### [TASK DIRECTIONS]
Below are records. Find each line in them that holds the word "round" and copy it.

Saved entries
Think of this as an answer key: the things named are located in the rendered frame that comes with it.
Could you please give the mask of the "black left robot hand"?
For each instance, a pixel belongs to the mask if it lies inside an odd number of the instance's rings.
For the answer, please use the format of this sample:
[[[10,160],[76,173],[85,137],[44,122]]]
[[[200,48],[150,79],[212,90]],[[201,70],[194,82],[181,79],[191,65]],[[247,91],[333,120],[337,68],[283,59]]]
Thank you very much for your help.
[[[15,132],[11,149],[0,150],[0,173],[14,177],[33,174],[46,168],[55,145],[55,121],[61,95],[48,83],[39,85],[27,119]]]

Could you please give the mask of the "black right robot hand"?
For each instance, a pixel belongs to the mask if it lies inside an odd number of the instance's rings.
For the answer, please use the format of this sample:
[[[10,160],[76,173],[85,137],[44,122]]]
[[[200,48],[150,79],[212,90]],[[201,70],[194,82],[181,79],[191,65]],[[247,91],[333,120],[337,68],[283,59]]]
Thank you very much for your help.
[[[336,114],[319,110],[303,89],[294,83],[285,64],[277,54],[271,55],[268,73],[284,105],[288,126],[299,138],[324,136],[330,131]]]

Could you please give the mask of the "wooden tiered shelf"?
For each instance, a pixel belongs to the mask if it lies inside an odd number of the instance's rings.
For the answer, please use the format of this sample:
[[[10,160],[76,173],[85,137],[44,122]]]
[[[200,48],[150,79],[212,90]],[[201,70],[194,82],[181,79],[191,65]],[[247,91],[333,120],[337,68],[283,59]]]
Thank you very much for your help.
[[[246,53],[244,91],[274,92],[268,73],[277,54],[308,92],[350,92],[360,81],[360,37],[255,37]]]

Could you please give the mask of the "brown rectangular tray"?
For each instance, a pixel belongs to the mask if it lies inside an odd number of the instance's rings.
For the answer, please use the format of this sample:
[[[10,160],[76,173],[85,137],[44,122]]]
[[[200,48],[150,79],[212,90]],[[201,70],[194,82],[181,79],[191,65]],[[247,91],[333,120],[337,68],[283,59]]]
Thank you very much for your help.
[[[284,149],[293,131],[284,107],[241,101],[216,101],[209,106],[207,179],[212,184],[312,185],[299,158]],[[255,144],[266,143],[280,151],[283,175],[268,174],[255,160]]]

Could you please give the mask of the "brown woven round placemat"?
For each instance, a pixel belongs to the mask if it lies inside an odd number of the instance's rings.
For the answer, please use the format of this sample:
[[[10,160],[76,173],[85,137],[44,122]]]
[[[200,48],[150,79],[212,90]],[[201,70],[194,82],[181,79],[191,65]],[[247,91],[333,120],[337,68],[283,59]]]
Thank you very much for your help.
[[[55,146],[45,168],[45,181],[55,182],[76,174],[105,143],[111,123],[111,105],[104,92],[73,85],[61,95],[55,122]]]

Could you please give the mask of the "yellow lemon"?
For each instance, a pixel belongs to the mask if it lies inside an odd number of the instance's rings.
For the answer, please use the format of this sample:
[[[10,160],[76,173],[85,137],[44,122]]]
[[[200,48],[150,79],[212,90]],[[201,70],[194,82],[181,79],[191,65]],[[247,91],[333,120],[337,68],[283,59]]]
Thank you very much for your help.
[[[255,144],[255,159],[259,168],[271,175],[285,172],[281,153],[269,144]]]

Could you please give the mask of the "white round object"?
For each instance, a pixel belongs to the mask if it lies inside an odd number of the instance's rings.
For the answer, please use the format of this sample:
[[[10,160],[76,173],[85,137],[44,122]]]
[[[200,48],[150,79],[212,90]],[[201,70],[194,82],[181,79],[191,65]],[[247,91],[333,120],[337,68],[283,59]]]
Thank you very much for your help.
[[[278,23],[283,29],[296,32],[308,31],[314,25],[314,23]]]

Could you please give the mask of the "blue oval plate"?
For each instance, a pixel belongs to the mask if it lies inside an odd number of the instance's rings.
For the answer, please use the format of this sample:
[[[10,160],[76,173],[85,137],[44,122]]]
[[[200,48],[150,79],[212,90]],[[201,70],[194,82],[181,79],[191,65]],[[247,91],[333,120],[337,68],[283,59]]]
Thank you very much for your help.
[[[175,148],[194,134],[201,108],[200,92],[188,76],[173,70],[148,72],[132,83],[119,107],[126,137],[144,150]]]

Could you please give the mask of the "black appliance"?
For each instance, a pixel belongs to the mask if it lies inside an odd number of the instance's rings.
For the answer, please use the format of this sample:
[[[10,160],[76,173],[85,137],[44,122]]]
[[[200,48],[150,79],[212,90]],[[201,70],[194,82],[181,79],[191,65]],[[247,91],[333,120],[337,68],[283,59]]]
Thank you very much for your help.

### [RESPONSE TO THIS EXERCISE]
Could you please give the mask of the "brown woven round placemat"?
Could you please give the mask of the "white round object"?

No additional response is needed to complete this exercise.